It’s been three weeks since my most recent setback. Earlier this week I thought I was slowly coming around to “normal,” but these past three days have been brutal once again. Besides going to work, I am barely leaving the house. It’s hard to force myself to get off the couch and do the tasks that need to be done. I’m struggle with knowing when to rest and when to push through. I know my ligaments need time to heal and the inflammation is currently out of control, but I also know that the more time I spend on the couch, the more my muscles are losing their strength. It is hard not to feel defeated.
I really need a plan.
Back to the basics. I need to eat three meals a day even when I don’t want to. This needs to be a priority because I have been skipping meals because I don’t want to get off the couch and make something. I need to drink more water and cut back on the coffee. Take my vitamins. Remember the basics, and not worry about the extras.
Call my old physical therapist. She “got” my problem way better than my current PT. I am pretty sure my current PT doesn’t know how to align me and that is part of what keeps me from improving. Tomorrow I will schedule for her next available opening.

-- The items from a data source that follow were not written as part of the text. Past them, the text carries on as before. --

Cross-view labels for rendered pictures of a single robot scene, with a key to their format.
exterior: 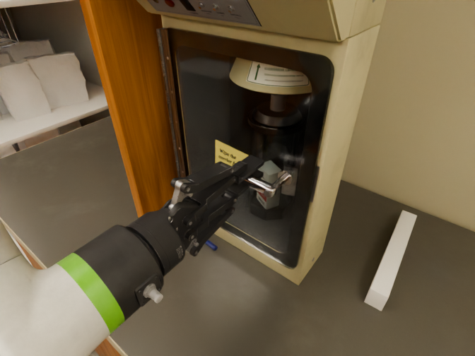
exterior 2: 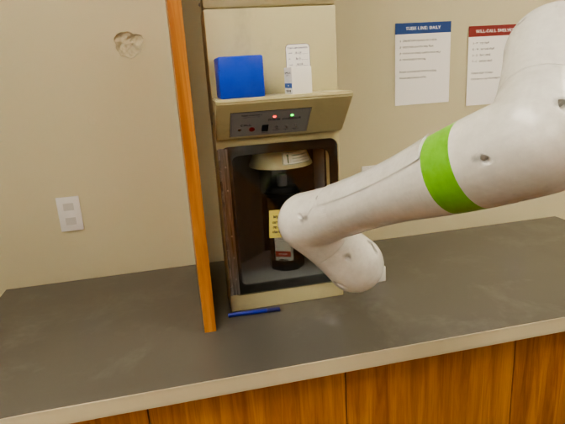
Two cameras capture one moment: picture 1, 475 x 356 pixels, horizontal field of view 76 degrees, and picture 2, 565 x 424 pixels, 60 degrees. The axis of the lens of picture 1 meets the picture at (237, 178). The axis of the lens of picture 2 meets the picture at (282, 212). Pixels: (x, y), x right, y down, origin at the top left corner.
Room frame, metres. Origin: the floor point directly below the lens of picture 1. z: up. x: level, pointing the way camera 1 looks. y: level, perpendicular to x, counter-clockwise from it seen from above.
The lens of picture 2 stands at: (-0.34, 0.95, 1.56)
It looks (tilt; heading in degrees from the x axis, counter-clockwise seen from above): 16 degrees down; 310
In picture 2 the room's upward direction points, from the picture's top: 4 degrees counter-clockwise
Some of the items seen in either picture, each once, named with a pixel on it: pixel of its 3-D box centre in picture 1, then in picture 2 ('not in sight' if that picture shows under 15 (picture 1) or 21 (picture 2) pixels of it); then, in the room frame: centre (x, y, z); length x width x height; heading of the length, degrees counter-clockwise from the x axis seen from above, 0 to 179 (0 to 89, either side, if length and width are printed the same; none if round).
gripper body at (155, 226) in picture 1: (170, 231); not in sight; (0.27, 0.09, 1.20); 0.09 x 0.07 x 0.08; 142
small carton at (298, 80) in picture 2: not in sight; (298, 80); (0.39, 0.00, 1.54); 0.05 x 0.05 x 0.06; 59
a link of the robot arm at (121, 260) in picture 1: (123, 270); not in sight; (0.21, 0.13, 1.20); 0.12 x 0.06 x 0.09; 52
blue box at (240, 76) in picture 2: not in sight; (239, 76); (0.48, 0.11, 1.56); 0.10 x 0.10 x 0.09; 52
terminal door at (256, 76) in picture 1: (234, 158); (284, 218); (0.46, 0.01, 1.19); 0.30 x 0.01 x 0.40; 52
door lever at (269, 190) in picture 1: (258, 176); not in sight; (0.39, -0.03, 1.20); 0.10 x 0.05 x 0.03; 52

Look for new practitioners. My PCP told me I will need to “shop around” and look for different physical therapists and other practitioners. She encouraged me to try new things until I find something that works. Makes sense. I’ve been in a rut and haven’t tried something new in a while, so it’s time to move forward on this.
Exercise. Slow and steady wins the race. Even if I am holding exercises for 5s it is still a start and I can build from there. I have pushed myself to exercise the last three days no matter what, and I need to continue with this even if the pain increases.
Food delivery services. My local grocery store does pick up and delivery services for minimal fees. I haven’t used it yet because it feels like giving up. But tomorrow I’m going to put together a grocery list through these services.
Health is #1 Priority for Next Two Weeks. Besides work and the bare necessities, the next two weeks need to be devoted to my health. I have to say “no” to anything that will keep me from getting out of this rut. I need to reschedule all unnecessary activities and use my energy to do my exercises and key movements that that will lead to healing instead of extra stress on my body.
Remember my mental health. I’m definitely struggling with feeling depressed and defeated. This list is a huge step for me in trying to move forward. It is hard for me to make decisions when I feel like this. It’s not hard to see from my last few posts that feeling hopeful has been a struggle lately. Somehow I need to grab hold of hope in some form.
What is your #1 go to plan or step you take when you are struggling to climb out of a setback or flare?